Des araignées femelles encore vierges se sacrifient en se laissant manger par les petits d’autres femelles
Difficile d’imaginer des araignées se sacrifier pour le bien commun de leur colonie. Mais, selon une nouvelle étude, les femelles vierges de l’araignée sociale Stegodyphus dumicola s’occupent des jeunes araignées comme leur véritable mère, entretenant le sac d’œufs au point de se faire dévorer par les petits.
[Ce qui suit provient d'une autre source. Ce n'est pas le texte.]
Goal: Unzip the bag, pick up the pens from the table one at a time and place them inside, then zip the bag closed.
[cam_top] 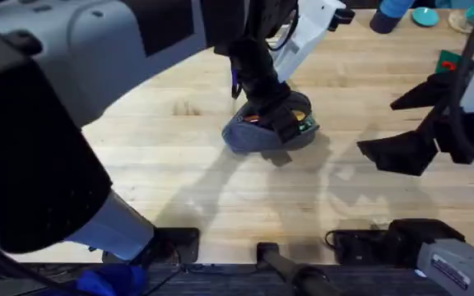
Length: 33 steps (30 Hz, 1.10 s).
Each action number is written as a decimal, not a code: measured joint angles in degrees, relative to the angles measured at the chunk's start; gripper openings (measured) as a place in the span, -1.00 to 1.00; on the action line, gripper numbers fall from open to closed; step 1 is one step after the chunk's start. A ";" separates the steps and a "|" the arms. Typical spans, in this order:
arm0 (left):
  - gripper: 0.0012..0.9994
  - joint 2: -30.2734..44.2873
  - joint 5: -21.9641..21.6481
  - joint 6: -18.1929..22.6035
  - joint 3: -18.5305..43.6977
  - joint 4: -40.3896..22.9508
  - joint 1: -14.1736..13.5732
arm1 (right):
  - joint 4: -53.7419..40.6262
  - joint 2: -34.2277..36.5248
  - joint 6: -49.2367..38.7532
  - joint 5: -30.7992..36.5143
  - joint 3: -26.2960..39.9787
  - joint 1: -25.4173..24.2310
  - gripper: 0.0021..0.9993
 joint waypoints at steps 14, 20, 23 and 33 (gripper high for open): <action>0.99 0.00 0.03 0.56 0.00 1.04 0.00 | 0.00 -0.01 0.00 0.00 0.00 0.00 1.00; 0.99 -2.89 -0.01 1.79 0.00 1.12 -0.33 | 0.02 0.01 0.00 0.00 0.00 0.00 1.00; 0.99 -7.34 -0.01 3.00 0.00 1.16 -0.44 | 0.00 -0.01 0.00 0.00 0.00 0.00 1.00; 0.99 -21.31 -0.05 8.60 0.33 -9.56 -0.10 | 0.00 -0.01 0.00 0.00 0.00 0.00 1.00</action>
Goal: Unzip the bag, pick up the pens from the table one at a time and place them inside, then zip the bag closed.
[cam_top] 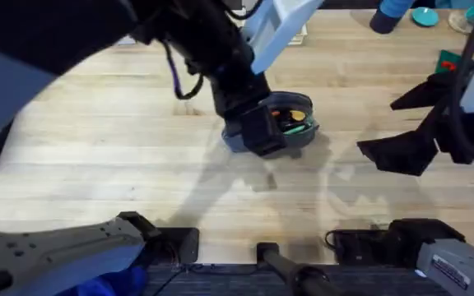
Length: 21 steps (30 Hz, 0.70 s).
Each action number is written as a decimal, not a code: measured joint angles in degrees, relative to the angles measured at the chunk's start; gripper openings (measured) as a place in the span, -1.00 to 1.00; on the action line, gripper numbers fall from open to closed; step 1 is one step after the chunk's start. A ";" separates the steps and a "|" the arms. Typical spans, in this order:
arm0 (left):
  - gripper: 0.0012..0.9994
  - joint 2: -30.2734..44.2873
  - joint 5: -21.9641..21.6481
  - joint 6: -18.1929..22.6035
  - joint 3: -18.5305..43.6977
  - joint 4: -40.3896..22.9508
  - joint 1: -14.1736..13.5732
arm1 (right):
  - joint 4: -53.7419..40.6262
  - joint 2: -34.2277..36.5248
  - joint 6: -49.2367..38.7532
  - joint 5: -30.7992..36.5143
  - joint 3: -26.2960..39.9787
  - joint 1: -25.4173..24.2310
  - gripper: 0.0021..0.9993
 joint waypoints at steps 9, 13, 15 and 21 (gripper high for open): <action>1.00 -8.07 -0.17 0.92 0.00 -6.22 4.09 | 0.00 0.02 0.00 0.00 0.00 0.00 1.00; 0.99 -12.58 -0.16 1.71 -0.90 -6.99 7.72 | 0.00 0.00 0.00 0.00 0.00 0.00 1.00; 1.00 -14.76 -0.15 1.82 -2.63 -6.92 9.36 | 0.00 0.02 0.00 -0.01 0.00 0.00 1.00; 0.99 -21.82 0.29 3.04 -9.62 -4.21 13.06 | 0.00 0.02 0.00 0.00 0.00 0.00 1.00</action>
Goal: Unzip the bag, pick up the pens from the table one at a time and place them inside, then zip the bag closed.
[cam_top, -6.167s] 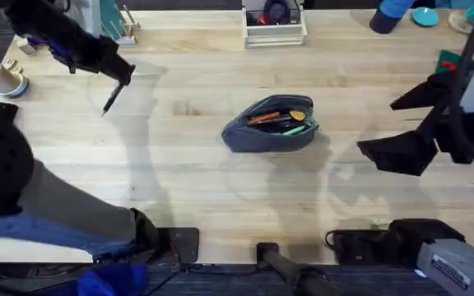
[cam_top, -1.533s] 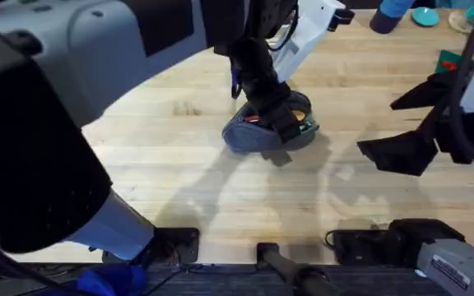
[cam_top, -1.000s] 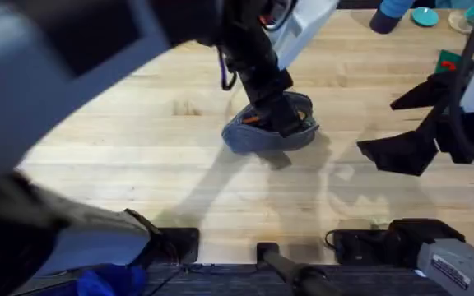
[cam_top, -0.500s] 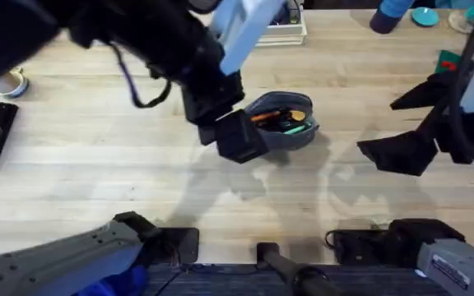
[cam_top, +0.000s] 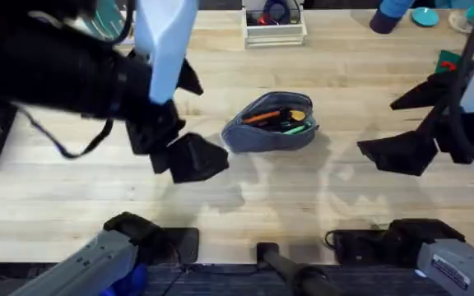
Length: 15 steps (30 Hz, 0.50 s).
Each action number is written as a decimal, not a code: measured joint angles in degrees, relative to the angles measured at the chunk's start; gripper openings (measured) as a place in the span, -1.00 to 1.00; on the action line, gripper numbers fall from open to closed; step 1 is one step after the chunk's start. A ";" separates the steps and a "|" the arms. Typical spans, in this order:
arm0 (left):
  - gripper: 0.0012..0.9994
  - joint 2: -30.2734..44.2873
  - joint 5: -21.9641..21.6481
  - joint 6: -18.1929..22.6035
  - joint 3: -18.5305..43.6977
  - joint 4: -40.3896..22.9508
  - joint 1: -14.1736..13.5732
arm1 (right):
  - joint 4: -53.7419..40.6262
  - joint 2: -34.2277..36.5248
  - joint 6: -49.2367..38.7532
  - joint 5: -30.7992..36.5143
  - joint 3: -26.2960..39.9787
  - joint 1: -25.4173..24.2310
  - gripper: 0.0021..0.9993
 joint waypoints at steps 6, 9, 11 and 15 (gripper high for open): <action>0.99 -6.43 0.52 0.38 -8.49 3.42 2.52 | 0.02 -0.02 0.00 0.00 0.00 0.00 1.00; 0.99 -8.40 0.61 0.42 -12.52 3.78 3.30 | 0.00 -0.02 0.00 0.00 0.00 0.00 1.00; 0.99 -8.69 0.26 0.53 -14.66 3.70 3.36 | 0.00 -0.02 0.00 0.00 0.00 0.00 1.00; 0.99 -7.98 -0.20 0.58 -17.31 4.18 3.35 | 0.00 0.00 0.00 0.00 0.00 0.00 1.00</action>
Cette araignée n’est qu’une des 20 espèces connues d’araignées sociales dans le monde. Elles vivent dans des régions sèches et chaudes de l’Afrique australe, créant de grands et denses nids sur les arbres et les arbustes. Contrairement aux toiles d’araignée habituelles, cette espèce construit des toiles dépourvues de gouttelettes de colle, en utilisant une toile très fine qui est tout aussi efficace pour capturer des proies, selon Anja Junghanns, biologiste de l’évolution à l’université Ernst Moritz Arndt de Greifswald en Allemagne, qui a dirigé la nouvelle étude. Cela signifie que leur toile n’a pas besoin d’être renouvelée et qu’elle peut être très grande par rapport à la taille d’une seule araignée.
Nid de Stegodyphus dumicola. (Wikimédia Common)
Selon Junghanns :
Les araignées coopéreront non seulement à la construction de la toile, mais aussi à la capture de la proie, qui peut être aussi grande que 10 fois la taille d’une seule araignée.
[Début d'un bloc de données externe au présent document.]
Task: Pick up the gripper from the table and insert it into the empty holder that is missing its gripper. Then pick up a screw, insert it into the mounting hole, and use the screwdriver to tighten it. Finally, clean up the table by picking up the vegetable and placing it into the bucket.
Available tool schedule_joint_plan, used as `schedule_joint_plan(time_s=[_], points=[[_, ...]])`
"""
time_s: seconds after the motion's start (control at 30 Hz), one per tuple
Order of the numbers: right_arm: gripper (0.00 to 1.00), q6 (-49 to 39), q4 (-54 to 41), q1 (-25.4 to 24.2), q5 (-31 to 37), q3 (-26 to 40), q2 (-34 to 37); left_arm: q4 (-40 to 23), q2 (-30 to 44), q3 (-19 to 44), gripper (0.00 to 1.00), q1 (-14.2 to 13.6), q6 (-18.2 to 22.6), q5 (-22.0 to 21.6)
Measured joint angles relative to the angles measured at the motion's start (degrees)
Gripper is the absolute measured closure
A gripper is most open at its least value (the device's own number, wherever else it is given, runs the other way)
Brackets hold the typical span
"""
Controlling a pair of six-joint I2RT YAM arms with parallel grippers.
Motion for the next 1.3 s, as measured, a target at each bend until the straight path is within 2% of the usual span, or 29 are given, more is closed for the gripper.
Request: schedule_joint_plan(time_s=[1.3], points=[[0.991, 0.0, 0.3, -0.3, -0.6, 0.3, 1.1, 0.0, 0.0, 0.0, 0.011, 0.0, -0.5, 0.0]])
Lorsque les jeunes araignées éclosent, leur mère leur fournit des liquides nutritifs. Lorsque cela s’arrête, maman est l’élément suivant au menu. Après avoir mangé leur mère, les jeunes araignées restent sur leur toile et vivent socialement. Au fil du temps et après plusieurs générations, la colonie grandit, formant parfois des groupes composés de plus d’un millier d’individus, étroitement liés, comme une énorme famille.
Dans de si grandes colonies d’animaux sociaux et hautement apparentés, la coopération s’effectue à un autre niveau, comprenant le développement d’adultes “soigneurs” qui s’occupent de la progéniture d’autres araignées. Alors que ce type de comportement a déjà été rapporté chez les araignées sociales, il n’était pas clair si seules les femelles, qui avaient déjà leur propre progéniture, pouvaient devenir des soigneuses.
Pour vérifier cela, Junghann et ses collègues ont mis en place près de 200 expériences individuelles où trois femelles vierges et deux femelles accouplées furent marquées et observées sur une période de 10 semaines. Leurs observations ont révélé que dans plus de 97% de leurs expériences, les femelles vierges et accouplées s’occupaient des œufs et des jeunes.
Selon Nick Keizer, de l’université Rice (Texas), spécialisé dans l’écologie comportementale :
La découverte la plus intéressante ici, n’est peut-être pas qu’il y ait un certain degré de différenciation des tâches, mais plutôt un tel degré de chevauchement des tâches entre les vierges et les mères.
L’extrême soin maternel de ces araignées offre aux jeunes les meilleures conditions possible pour augmenter leurs chances de survie.
Selon Junghanns :
Pour permettre aux vierges de fournir cette forme de soins géniteurs, une adaptation évolutive devait avoir lieu et notre prochain objectif est d’étudier la nature de cette adaptation.
Maintenant, Junghanns a l’intention d’aborder la question de savoir comment les vierges sont en mesure de fournir ce soin extrême, “comparable à une femme humaine qui commence à allaiter sans donner naissance”, dit-elle. La réponse à cette question pourrait donner une idée plus approfondie sur la façon dont la socialité a évolué chez les araignées, ajoute la biologiste.
L’étude publiée dans Animal Behavior : Extreme allomaternal care and unequal task participation by unmated females in a cooperatively breeding spider.